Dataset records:
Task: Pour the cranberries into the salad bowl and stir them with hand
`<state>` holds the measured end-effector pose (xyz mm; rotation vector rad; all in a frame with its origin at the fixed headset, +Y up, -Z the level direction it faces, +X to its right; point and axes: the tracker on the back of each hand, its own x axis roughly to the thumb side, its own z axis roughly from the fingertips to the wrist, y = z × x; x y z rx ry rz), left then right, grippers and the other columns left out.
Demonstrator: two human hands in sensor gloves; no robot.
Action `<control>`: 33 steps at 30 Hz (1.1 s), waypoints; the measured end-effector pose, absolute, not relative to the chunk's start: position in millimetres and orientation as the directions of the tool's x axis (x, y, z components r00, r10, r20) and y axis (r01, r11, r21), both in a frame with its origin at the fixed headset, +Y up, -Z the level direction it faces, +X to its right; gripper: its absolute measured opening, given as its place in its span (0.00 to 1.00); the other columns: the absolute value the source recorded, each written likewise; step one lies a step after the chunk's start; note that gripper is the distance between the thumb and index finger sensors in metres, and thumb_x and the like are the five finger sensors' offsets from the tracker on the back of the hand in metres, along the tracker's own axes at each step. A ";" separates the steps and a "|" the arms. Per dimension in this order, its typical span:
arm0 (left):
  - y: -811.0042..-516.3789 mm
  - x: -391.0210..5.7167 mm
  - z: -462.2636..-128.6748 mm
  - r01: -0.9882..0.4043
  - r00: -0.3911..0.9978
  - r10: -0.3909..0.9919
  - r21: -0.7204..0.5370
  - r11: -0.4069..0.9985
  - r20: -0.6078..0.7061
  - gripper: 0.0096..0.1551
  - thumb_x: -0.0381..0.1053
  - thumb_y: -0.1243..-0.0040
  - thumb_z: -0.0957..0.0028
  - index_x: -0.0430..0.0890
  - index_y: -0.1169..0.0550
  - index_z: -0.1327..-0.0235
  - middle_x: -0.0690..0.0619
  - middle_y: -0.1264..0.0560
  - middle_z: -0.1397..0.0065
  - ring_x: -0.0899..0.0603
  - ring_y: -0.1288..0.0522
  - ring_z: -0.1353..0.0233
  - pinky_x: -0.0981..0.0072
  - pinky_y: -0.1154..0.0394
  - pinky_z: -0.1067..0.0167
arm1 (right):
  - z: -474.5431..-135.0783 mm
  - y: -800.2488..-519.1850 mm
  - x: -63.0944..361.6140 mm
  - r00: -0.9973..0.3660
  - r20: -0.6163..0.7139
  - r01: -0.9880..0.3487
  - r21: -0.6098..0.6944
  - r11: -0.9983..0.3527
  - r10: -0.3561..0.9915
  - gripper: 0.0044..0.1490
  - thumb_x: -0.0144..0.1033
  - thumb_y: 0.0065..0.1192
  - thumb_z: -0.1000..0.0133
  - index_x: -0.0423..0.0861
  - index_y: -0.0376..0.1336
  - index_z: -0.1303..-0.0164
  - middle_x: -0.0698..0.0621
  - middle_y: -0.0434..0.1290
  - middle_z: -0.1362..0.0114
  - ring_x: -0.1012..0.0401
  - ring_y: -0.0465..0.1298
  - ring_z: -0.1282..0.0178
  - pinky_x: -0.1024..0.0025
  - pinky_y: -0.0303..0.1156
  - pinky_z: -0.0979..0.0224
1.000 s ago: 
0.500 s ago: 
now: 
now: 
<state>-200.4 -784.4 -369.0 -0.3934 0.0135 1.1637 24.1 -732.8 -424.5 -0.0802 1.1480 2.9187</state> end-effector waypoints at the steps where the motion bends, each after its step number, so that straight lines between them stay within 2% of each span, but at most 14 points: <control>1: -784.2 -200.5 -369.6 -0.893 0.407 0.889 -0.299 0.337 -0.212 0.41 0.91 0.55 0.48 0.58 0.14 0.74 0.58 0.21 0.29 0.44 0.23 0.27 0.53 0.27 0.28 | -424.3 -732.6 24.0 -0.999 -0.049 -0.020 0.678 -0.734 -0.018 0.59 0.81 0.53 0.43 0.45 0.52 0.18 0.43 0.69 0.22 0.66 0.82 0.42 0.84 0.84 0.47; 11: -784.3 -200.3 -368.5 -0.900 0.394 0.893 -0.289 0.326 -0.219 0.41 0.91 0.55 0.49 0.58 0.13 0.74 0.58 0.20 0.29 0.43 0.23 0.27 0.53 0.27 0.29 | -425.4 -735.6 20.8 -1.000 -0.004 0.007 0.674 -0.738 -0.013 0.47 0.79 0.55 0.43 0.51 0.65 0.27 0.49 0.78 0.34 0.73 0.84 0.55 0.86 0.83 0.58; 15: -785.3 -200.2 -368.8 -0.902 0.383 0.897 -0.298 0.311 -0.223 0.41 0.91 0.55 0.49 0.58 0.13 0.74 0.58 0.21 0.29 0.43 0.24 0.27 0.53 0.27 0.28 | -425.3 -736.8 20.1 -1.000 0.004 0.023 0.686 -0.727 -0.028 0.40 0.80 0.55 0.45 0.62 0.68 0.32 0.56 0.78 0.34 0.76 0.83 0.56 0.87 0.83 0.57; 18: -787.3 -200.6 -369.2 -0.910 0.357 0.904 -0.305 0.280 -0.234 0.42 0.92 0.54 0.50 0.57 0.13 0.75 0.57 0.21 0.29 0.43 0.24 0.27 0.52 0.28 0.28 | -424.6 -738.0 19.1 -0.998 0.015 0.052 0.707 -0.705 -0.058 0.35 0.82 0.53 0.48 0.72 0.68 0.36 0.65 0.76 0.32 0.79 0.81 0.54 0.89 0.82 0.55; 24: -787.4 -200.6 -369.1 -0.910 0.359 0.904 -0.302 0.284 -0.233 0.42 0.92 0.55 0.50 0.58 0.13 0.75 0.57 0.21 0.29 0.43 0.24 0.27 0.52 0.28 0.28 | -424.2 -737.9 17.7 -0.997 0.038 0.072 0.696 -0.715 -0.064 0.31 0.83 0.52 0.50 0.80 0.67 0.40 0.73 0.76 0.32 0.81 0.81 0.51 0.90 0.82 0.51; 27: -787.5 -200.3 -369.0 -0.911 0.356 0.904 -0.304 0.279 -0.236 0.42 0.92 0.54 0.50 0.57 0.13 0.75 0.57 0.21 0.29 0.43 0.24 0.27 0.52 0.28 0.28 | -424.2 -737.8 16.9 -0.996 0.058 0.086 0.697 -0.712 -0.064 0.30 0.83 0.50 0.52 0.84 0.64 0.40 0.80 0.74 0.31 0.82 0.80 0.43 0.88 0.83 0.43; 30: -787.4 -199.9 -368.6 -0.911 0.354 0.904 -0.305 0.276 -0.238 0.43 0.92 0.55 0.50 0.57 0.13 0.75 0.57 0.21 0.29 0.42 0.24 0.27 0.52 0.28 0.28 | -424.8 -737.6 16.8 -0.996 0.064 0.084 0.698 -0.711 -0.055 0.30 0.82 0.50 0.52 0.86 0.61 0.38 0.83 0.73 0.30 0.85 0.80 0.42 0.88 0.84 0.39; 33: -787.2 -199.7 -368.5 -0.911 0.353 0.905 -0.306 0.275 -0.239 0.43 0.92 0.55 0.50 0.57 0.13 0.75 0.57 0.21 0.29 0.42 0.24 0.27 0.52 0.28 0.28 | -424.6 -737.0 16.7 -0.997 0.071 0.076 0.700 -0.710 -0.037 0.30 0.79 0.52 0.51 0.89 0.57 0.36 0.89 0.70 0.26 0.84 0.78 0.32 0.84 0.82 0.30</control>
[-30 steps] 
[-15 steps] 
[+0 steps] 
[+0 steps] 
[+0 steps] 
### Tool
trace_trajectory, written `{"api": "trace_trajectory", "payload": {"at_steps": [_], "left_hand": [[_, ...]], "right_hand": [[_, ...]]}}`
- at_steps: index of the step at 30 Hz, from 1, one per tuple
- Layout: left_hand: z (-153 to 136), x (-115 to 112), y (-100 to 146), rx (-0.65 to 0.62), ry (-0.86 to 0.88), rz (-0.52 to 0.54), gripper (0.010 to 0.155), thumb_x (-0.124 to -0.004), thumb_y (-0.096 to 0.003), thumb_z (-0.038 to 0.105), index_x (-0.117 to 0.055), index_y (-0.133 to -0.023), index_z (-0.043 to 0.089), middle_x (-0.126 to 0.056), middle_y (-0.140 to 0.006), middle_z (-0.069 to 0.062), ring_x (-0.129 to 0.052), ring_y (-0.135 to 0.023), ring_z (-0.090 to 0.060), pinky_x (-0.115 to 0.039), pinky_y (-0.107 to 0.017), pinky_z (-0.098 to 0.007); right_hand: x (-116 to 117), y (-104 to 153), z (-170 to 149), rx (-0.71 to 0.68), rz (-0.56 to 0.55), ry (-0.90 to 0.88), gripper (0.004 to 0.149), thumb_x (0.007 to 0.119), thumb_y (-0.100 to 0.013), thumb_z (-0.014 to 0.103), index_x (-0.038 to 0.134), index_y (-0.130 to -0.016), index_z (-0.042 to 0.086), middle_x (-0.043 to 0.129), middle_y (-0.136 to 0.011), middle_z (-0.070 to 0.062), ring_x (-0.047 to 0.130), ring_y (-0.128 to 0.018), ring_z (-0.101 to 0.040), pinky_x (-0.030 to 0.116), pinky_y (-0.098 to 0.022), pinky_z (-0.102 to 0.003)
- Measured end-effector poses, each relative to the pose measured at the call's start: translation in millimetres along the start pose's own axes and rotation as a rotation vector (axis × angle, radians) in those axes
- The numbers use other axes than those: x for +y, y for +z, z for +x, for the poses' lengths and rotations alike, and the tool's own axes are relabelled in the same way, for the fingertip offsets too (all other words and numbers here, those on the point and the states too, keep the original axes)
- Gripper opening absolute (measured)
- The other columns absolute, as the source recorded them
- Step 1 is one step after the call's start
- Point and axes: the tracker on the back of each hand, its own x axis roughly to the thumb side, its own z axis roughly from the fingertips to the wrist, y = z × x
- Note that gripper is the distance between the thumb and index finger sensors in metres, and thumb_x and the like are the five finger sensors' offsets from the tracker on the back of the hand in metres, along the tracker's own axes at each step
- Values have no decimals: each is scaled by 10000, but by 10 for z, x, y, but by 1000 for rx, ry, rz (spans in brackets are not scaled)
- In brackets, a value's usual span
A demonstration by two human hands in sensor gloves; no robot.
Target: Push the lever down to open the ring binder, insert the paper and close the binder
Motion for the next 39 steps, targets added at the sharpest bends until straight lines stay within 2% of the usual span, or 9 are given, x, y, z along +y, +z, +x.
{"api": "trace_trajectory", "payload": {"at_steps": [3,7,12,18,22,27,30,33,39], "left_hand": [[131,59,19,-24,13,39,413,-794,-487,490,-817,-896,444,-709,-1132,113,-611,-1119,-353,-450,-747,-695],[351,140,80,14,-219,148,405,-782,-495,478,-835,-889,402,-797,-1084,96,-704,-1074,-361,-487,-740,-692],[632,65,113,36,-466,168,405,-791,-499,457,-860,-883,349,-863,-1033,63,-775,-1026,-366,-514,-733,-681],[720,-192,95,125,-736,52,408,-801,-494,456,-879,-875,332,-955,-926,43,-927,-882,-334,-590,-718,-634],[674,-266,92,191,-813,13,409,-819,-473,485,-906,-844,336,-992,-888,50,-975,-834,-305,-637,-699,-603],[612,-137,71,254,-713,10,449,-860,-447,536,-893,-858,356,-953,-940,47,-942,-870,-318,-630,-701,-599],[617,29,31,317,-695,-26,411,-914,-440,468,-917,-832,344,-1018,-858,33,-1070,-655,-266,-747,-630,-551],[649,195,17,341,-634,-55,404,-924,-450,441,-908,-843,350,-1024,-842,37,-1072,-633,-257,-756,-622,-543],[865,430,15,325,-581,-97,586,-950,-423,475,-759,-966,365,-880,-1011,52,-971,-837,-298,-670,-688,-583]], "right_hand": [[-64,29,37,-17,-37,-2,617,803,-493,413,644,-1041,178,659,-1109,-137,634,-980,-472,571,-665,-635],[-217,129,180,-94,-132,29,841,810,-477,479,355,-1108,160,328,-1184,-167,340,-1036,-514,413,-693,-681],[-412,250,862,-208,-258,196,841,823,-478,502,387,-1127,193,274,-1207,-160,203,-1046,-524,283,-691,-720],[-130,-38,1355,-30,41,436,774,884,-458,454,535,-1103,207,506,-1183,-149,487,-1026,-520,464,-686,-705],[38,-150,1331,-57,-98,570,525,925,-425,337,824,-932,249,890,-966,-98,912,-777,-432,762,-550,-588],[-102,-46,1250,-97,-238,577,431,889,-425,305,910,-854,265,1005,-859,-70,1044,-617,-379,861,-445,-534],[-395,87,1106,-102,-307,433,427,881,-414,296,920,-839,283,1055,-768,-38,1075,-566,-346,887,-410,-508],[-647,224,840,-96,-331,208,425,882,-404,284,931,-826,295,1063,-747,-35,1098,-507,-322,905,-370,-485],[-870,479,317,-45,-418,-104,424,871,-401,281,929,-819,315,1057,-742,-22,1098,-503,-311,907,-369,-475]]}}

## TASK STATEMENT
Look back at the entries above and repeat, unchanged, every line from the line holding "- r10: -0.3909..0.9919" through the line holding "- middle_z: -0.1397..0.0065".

## TASK OUTPUT
  - r10: -0.3909..0.9919
  - r21: -0.7204..0.5370
  - r11: -0.4069..0.9985
  - r20: -0.6078..0.7061
  - gripper: 0.0096..0.1551
  - thumb_x: -0.0381..0.1053
  - thumb_y: -0.1243..-0.0040
  - thumb_z: -0.0957..0.0028
  - index_x: -0.0430..0.0890
  - index_y: -0.1169..0.0550
  - index_z: -0.1327..-0.0235
  - middle_x: -0.0690..0.0619
  - middle_y: -0.1264..0.0560
  - middle_z: -0.1397..0.0065

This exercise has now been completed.